3 --- Holding to the Good --- Rom. 12:9

"Cling to what is good." Other readings are: "Cleave (hold fast) to that which is good" ... "Hold on for dear life to good." The Greek word kollao appears ten times within the pages of the NT documents (seven by Luke, three by Paul --- his other two are in 1 Cor. 6:16-17). It appears numerous times in the OT and Apocrypha (Deut. 10:20; 2 Kings 18:6; Psalm 63:8). It comes from the root word meaning "glue" -- "to glue or weld together, attach oneself to, adhere to, cement firmly together." It conveys the idea of "forming an intimate connection with, entering into the closest relations with, uniting oneself to" (Thayer's Greek-English Lexicon of the NT, p. 353). The Greek word agathos appears 102 times in the NT writings. It "describes that which, being good in its character or constitution, is beneficial in its effect" (W.E. Vine's Expository Dictionary of NT Words).

"The word that is rendered cleave to denotes properly the act of gluing, or uniting firmly by glue. It is then used to denote a very firm adherence to an object; to be firmly united to it. Here it means that Christians should be firmly attached to that which is good" (Albert Barnes, Notes on the New Testament: Romans, p. 280). "Be cemented or glued to that which is good; so the word literally signifies. Have an unalterable attachment to whatever leads to God, and contributes to the welfare of your fellow creatures" (Clarke, p. 139). "To these we are to cling, not feebly, but with a hold which no earthly power or temptation can break" (Lard, p. 389).

4 --- Devoted to Brotherly Love --- Rom. 12:10

"Be devoted to one another in brotherly love." This Greek phrase could literally be translated --- "A proneness to be tenderly affectionate unto one another in brotherly love." The Greek word philadelphia appears seven times in the NT writings. It never appears in the OT, and appears only six times in the Apocrypha (all of which are located in 2 & 4 Maccabees). It signifies "the love which Christians cherish for each other as 'brethren'" (Thayer, p. 653). It comes from two Greek words: philos, which means "affection," and adelphos, which means "brother" (the root word for "brother" literally means "out of the womb"). The last word in the phrase is philostorgos. It appears only here in the entire NT canon, and never appears in the OT writings. It can be found in the Apocrypha in 2 Macc. 6:20; 9:21 and 4 Macc. 15:6,9,13. It also comes from two Greek words: philos, which means "affection," and storge, which signifies "family love." The emphasis of these two terms is on the fact that "in Christ" we are FAMILY, a brotherhood of believers. As such, we should always show tender love for each other. See 1 John 5:1. Love of God demands love of His other children as well.

"The instinctive love of a mother to her child, or the strange mystical ties which unite members of a family together, irrespective of their differences of character and temperament, are taken as an example after which Christian men are to mold their relations to one another. The one cure for petty jealousies and the miserable strife for recognition, which we are all tempted to engage in, lies in a heart filled with love of the brethren" (Maclaren, p. 265-66). "The Christian Church is not a collection of acquaintances; it is not even a gathering of friends; it is a family in God" (Barclay, p. 177). "The Apostle joins two things --- mutual love of brethren, with the natural love of parents and children, as though he said, 'Let your brotherly love have in it the affectionate feeling which exists between parents and children'" (John Calvin, p. 465). "Nor is this love to be confined to members of the particular congregation to which we happen to belong.
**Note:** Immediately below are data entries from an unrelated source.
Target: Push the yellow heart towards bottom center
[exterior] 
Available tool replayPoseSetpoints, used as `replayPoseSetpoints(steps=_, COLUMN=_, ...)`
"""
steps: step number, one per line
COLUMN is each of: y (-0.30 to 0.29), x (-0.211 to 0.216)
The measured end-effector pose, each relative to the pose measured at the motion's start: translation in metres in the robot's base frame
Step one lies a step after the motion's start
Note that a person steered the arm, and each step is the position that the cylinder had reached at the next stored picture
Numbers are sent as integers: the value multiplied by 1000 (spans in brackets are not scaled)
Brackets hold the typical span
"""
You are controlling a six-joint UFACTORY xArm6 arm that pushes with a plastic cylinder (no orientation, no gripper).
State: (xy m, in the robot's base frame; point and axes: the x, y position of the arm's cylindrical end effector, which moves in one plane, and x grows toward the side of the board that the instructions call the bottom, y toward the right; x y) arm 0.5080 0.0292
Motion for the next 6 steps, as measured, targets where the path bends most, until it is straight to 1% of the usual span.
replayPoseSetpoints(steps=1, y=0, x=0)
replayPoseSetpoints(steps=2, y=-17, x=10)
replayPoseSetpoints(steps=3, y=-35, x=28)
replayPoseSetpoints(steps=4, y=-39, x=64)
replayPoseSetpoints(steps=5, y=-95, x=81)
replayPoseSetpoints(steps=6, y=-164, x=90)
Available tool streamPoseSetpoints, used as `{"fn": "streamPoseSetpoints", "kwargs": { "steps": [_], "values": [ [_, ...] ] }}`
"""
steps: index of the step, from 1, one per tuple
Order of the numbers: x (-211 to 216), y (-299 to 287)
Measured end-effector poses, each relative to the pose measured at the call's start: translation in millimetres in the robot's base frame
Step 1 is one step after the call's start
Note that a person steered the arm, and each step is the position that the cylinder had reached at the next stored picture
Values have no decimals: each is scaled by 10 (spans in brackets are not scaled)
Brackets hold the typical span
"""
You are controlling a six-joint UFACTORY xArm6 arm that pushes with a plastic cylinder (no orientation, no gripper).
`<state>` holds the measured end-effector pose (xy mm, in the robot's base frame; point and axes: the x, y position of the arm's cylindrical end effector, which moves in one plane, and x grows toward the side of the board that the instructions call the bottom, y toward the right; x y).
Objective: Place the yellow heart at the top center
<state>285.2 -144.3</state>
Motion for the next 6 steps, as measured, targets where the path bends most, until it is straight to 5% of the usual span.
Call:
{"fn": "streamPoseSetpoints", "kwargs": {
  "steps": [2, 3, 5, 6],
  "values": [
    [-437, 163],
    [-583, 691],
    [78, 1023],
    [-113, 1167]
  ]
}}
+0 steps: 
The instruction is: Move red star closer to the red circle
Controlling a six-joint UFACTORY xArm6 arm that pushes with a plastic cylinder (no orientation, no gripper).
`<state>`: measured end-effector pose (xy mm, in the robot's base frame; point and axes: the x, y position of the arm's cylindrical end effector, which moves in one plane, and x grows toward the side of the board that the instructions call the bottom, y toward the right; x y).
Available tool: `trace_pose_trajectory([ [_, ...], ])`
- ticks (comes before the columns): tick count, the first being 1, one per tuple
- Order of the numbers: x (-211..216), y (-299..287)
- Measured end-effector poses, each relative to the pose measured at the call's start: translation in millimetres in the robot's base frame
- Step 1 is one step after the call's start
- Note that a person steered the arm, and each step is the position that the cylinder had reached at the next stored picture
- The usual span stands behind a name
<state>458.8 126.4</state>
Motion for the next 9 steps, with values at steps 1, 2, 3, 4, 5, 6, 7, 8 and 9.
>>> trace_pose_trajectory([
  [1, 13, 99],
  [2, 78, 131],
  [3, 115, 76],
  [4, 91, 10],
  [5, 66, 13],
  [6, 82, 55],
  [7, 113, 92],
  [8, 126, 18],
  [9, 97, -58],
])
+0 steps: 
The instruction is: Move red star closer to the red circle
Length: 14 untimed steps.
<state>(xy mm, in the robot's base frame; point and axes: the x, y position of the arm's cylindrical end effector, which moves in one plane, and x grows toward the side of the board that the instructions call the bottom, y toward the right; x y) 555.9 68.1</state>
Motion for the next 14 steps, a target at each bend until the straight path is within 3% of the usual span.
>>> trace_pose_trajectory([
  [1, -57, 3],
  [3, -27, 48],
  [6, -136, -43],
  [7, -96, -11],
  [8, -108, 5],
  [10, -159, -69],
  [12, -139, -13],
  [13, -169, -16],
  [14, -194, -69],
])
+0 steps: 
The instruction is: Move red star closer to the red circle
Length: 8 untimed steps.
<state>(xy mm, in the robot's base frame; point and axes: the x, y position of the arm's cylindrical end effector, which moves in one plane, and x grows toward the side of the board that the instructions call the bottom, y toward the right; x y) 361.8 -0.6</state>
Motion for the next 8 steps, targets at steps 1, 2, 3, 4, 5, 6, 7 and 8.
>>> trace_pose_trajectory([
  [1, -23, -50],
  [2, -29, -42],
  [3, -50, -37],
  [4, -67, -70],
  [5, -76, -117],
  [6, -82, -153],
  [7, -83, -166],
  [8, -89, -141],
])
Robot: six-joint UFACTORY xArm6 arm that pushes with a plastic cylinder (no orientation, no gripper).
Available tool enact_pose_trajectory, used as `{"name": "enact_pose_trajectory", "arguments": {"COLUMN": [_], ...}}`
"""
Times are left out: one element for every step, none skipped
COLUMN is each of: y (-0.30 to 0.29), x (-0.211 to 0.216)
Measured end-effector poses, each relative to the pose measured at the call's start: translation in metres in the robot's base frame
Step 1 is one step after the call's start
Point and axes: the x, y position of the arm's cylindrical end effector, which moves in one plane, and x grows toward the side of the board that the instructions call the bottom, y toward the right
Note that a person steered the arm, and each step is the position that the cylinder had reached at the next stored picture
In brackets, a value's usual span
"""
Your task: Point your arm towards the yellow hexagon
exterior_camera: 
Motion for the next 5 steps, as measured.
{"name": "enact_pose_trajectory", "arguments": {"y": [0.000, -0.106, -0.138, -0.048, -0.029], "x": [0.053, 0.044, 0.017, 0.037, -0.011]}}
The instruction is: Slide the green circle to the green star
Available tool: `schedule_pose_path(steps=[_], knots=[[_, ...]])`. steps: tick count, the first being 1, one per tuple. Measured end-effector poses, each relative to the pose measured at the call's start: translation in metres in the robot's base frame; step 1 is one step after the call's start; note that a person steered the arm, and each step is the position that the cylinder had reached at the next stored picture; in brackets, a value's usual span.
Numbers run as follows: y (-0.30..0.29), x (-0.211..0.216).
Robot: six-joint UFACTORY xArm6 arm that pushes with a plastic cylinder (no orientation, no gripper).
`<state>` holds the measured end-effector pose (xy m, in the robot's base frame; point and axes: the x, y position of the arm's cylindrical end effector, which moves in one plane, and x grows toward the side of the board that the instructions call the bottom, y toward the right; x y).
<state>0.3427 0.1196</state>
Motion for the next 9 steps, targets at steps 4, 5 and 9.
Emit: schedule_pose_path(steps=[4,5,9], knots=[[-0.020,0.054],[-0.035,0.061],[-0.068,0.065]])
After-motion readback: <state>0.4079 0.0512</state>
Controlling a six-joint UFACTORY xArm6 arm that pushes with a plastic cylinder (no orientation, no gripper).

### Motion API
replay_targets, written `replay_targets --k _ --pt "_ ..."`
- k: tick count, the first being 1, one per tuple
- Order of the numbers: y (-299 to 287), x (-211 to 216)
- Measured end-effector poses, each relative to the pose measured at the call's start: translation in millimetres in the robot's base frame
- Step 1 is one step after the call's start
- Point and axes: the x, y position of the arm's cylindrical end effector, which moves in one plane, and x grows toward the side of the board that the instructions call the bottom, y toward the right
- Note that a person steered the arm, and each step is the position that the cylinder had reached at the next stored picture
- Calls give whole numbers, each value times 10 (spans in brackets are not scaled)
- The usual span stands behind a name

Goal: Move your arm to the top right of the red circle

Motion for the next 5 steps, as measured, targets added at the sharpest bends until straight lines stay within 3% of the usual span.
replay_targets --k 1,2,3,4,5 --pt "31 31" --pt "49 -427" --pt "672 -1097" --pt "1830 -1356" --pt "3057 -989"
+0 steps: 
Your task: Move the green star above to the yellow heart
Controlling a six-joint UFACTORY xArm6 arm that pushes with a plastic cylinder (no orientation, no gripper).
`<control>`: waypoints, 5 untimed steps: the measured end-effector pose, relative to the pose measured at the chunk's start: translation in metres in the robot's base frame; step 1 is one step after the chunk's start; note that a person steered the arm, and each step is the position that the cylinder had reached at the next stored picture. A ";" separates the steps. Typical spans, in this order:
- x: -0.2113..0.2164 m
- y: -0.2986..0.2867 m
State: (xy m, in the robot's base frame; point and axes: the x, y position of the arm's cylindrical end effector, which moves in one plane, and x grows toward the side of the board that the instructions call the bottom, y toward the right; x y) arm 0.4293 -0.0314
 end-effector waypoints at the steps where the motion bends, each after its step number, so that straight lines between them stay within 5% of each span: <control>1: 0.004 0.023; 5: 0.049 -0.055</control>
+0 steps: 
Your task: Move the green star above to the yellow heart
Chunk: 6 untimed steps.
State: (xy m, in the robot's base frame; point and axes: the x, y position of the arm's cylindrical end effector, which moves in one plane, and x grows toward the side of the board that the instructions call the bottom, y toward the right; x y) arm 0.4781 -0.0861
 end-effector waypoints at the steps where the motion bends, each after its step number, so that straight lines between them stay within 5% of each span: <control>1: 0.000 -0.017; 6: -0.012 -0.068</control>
It must embrace the universal brotherhood of the redeemed ... this love is a believer's birth-right" (Lard, p. 389). "Love is to be shown to people, not lavished on a principle" (The Expositor's Bible Commentary, vol. 10, p. 132).

5 --- Giving Preference in Honor --- Rom. 12:10

"Give preference to one another in honor." Some other renderings of this phrase are: "Honor one another above yourselves" ... "In showing honor to one another take the lead" ... "Be eager to show respect for one another." The Message has: "Practice playing second fiddle." I also really like the insight provided by J.B. Phillips -- "...a willingness to let the other man have the credit." The Greek word time means "to show honor, respect, reverence" (Arndt & Gingrich, A Greek-English Lexicon of the New Testament and Other Early Christian Literature, p. 817). It refers to "the honor of one who outranks others; pre-eminence" (Thayer, p. 624). That which is highly prized or honored. "That respect shown another which is measured by one's evaluation of another" (Wuest, p. 214). The Greek word proegeomai appears only one time in the pages of the NT writings, twice in the OT documents, and twelve times in the Apocrypha. It means "to go before as a leader, to go before and show the way" (Thayer, p. 539). "The participle means to take the lead, to outrun, to go before, to anticipate" (John Calvin, p. 465). Many of the ancient versions of the Bible understood this phrase by the apostle Paul to mean "try to outdo one another in showing respect" (Arndt & Gingrich, p. 706). A couple of good Scripture references are: Romans 13:7 and Philippians 2:3.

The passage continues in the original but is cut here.